# WHAT YOU HAVE TO DO
Look through the data below and work out how many lines contain the string "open". Give the number alone.

#####

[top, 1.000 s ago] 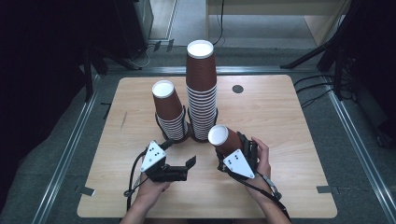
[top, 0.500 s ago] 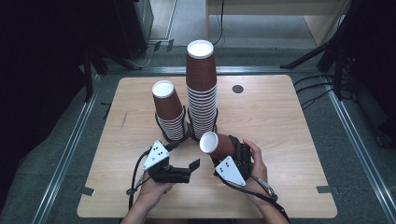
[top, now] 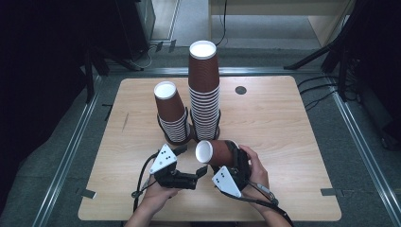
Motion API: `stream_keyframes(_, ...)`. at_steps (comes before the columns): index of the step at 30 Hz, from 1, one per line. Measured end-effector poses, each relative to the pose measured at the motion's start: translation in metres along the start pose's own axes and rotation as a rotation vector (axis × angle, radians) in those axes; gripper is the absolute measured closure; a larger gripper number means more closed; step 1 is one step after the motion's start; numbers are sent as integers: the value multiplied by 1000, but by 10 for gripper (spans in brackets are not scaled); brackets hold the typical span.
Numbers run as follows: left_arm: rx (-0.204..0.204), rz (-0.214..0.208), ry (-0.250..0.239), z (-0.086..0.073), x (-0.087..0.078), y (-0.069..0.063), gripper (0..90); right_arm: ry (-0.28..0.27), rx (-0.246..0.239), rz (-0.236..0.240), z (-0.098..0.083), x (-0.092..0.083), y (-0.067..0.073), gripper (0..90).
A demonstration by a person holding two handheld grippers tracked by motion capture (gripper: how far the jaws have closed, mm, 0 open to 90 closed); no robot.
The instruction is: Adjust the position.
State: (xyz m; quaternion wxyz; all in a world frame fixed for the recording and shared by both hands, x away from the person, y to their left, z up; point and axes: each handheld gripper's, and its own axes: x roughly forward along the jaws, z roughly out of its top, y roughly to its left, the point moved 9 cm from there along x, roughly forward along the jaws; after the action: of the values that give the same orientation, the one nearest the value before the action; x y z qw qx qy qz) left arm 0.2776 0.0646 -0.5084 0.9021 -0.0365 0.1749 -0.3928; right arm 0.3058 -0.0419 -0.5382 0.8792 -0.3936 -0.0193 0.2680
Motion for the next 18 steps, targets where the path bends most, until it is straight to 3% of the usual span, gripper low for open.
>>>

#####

# ANSWER SPACE
2